The second issue is if you would have had more recent/different dependencies because your version of PHP is different locally (we compute the lock with 7.0.8, but you have PHP 7.2.4). I think this is marginal and not something we want to take into account. We can reconsider if that's really a problem later on. What's important is to not have the platform hardcoded in the composer.json file.

With that in mind, I'd like to propose something different from this PR:

• We don't change the composer.json file and we only commit the composer.lock file (and we make sure that the right version of PHP is used to generate it like 7.0.8 for Symfony 3.4).

• We setup a cron that each hour tries to update the composer.lock. If there are some changes, it commits them and tag a new version (for Symfony 4.1 for instance, the next version would be 4.1.13.1, and if a third-party dep is updated before 4.1.14, we would release 4.1.13.2).

By using the cron feature of Travis (where we can nicely get all the PHP versions we need), that should be completely automated.

That way, people creating a project will always have the latest versions of all deps, including transitive ones. And a simple composer update gives you whatever updates depending on your local PHP version. Huge gains without too many drawbacks

WDYT?

[aschempp]

That way, people creating a project will always have the latest versions of all deps, including transitive ones.

That assumes they do run with the outdated PHP version (like Doctrine ORM 2.7 does not …)

[Toflar]

It's sad that Yarn takes a few seconds to do anything and Composer takes so long even for small apps.

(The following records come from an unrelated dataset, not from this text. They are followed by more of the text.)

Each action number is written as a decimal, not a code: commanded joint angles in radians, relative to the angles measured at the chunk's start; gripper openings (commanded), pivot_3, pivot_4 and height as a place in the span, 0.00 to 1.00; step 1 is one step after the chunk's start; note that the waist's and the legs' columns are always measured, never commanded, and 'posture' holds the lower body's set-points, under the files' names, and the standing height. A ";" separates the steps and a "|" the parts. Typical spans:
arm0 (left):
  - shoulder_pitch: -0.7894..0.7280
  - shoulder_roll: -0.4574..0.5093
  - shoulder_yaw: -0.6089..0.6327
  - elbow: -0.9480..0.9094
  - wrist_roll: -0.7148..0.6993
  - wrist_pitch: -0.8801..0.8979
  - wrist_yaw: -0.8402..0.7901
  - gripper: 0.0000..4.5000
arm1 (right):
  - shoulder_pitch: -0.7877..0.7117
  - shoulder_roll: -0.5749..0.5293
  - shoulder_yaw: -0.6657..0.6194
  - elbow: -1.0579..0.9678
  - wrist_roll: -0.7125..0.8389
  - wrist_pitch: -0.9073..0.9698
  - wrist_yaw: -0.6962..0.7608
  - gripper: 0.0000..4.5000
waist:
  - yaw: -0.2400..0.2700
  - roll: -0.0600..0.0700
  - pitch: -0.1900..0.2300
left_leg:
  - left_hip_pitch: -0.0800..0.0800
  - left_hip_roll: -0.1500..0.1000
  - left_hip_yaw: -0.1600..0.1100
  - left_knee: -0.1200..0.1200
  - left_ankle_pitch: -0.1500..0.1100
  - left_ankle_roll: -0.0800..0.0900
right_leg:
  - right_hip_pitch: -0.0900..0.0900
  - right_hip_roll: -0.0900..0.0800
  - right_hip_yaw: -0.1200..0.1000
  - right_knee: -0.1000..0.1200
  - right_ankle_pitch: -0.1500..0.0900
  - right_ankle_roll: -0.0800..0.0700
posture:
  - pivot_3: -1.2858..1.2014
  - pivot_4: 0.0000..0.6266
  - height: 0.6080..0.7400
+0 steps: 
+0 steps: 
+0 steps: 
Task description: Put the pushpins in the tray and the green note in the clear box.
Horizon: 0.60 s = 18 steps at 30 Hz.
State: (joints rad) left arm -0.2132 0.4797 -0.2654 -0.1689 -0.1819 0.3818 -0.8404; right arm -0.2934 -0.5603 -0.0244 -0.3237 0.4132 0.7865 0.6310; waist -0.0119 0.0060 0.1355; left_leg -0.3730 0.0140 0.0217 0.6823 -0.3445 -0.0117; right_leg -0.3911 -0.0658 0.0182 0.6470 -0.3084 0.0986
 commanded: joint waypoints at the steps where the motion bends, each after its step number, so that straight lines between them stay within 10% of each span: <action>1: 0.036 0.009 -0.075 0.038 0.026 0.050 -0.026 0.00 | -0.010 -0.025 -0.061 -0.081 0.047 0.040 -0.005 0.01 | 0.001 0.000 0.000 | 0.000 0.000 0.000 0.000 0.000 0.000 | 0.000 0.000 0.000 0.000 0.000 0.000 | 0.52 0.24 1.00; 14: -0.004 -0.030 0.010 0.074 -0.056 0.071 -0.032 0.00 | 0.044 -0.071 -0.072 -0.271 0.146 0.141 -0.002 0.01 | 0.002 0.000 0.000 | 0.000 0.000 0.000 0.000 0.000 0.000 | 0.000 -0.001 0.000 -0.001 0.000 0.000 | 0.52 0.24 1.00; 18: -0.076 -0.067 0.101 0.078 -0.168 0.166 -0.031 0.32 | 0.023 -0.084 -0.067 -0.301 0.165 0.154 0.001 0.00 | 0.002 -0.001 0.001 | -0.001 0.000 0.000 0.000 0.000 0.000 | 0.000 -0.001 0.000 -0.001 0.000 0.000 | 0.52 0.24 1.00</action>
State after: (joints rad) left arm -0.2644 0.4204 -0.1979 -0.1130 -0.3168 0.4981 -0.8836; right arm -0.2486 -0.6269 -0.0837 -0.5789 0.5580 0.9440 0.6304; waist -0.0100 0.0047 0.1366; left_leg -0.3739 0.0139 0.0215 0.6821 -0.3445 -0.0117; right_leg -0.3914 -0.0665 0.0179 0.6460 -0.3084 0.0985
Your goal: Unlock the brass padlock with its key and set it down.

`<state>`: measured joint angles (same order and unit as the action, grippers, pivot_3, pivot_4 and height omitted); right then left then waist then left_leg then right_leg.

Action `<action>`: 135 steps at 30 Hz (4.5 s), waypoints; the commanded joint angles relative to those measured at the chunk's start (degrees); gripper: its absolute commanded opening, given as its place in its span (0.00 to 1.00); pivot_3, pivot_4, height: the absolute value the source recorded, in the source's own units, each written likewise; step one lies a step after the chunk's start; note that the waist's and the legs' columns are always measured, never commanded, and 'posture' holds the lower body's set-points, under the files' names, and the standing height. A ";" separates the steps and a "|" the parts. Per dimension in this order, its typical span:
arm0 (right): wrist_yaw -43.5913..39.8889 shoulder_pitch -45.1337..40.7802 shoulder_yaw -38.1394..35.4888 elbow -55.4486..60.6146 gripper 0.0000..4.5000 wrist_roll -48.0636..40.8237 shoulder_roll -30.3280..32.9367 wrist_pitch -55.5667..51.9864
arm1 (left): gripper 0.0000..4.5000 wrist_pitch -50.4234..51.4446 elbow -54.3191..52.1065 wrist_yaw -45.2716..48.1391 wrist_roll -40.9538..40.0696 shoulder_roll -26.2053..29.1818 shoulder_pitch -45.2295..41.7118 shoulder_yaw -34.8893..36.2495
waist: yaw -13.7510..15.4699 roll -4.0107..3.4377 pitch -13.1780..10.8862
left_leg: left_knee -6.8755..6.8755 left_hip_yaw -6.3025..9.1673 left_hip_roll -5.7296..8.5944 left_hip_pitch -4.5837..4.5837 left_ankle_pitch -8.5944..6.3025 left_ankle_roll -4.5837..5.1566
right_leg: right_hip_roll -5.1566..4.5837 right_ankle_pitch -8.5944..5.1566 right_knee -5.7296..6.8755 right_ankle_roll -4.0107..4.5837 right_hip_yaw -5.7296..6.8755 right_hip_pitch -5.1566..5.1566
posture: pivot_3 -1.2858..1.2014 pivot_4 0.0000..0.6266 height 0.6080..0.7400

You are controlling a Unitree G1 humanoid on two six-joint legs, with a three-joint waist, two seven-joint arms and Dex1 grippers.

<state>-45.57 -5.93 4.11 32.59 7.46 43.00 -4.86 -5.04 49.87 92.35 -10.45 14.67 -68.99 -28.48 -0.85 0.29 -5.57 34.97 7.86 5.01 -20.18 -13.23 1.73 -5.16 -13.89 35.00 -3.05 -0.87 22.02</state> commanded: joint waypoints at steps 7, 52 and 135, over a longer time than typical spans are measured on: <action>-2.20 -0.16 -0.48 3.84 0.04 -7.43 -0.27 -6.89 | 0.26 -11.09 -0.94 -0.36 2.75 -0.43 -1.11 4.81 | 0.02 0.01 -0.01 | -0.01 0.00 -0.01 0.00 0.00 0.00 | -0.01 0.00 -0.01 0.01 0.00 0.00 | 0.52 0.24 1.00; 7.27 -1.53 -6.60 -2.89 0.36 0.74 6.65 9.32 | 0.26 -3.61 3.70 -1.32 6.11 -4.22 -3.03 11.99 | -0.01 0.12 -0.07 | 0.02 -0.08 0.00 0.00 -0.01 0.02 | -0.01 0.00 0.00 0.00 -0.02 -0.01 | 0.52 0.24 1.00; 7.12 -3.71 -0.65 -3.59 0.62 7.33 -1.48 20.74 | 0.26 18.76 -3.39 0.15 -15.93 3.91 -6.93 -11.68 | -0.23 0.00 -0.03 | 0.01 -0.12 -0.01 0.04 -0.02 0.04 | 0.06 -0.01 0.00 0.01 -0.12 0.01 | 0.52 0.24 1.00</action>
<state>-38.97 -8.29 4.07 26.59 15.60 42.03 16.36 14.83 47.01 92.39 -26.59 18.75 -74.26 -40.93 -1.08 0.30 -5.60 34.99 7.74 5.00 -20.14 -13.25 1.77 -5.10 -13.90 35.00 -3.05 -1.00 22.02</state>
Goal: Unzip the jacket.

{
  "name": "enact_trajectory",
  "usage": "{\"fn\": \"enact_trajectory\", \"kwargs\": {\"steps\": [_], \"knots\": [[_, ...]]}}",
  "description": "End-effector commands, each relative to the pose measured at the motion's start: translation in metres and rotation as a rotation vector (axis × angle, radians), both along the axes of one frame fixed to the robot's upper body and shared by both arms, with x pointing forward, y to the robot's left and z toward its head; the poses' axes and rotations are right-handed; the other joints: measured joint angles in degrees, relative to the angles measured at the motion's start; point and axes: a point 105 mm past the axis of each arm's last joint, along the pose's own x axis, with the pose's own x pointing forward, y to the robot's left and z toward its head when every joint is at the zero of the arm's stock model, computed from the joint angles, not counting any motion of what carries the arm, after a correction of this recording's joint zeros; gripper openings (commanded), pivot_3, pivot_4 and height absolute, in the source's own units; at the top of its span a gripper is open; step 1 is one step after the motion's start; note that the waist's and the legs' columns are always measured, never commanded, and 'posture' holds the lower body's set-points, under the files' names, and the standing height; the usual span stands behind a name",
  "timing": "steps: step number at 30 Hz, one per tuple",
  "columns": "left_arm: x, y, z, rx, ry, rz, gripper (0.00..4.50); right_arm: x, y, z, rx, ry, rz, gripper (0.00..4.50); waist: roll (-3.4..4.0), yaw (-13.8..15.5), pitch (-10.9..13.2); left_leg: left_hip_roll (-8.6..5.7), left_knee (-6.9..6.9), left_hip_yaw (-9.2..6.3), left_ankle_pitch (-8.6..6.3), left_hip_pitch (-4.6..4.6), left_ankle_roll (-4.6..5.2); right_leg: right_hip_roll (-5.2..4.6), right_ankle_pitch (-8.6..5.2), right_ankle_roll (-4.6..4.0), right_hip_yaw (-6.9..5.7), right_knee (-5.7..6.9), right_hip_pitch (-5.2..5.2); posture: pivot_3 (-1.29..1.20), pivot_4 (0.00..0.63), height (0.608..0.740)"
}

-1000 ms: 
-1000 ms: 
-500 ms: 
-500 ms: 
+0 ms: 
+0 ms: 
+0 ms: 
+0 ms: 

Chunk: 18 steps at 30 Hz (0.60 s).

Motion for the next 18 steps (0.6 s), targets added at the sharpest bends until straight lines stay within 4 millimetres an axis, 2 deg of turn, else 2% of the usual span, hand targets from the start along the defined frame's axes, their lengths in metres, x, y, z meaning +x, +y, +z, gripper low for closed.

This is comparing apples and oranges. PHP needs a SAT solver because you can use one class only ever once. Javascript doesn't because you can include the same modules in multiple versions if you work with modules 😄 Optimizing it in the current state is really challenging, I've tried for many, many hours...but this is a discussion for the composer/composer repository. I just wanted to make sure we do not compare PHP's package manager with npm or yarn in this issue 😊

[javiereguiluz]

@Toflar I don't want to go off-topic too much, but just to give you some more info. Executing composer create symfony/skeleton on my machine:

• Called strtolower() 429,669 times
• Made 72 non-parallel HTTP requests to packagist.org (compare that to Flex, which makes 1 HTTP request)
• Called VersionParser::parseConstraints() 117,076 times
• Constructed 117,075 Composer\Package\Link() objects
• Garbage collector took 7.47 seconds (12% of total)
• The 139 calls to json_decode() took 310 MB of memory
• etc.

It's only a guess ... but there could be massive opportunities to improve performance here at all levels: I/O, CPU, memory, etc.

[stof]

@javiereguiluz and all these should be discussed in composer/composer.

[nicolas-grekas]

I like that plan @fabpot :)

Here is a first step: https://github.com/symfony/skeleton/tree/composer-update
This branch contains a .travis.yml that is now setup to run daily (the max frequency on Travis.)
Here is an example build: https://travis-ci.org/symfony/skeleton/builds/400979967

This computes the next version number by incrementing its 4th part, prefixed by the last tag from https://symfony.com/versions.json

We now need to make it push the update + tag it somehow.

[nicolas-grekas]

First steps ready, Travi now creates pull requests automatically with updated composer.lock files.
Script is https://github.com/symfony/skeleton/tree/composer-update
See recent PRs. Next steps is having a bot that watches for them and merges + tags.

[nicolas-grekas]

A minor question related to this: should we remove ext-ctype and ext-iconv from composer.json and replace them by Symfony's related polyfills?

I didn't answer this: the answer is no. ctype and iconv are always enabled, except on maybe on Alpine & custom builds. We really want ppl to have a great experience from start, so that even ppl that do custom things have great perf.

So the current situation is by design and desired.

[stof]

well, for ctype, it is also related to the fact that the ctype polyfill is quite new. So this might be reconsidered.

But I agree about not using the iconv polyfill (thus, it is huge)

[teohhanhui]

This computes the next version number by incrementing its 4th part

That's not semver-compliant, as I've raised in #70

Why not increment the patch version? It's the right thing to do.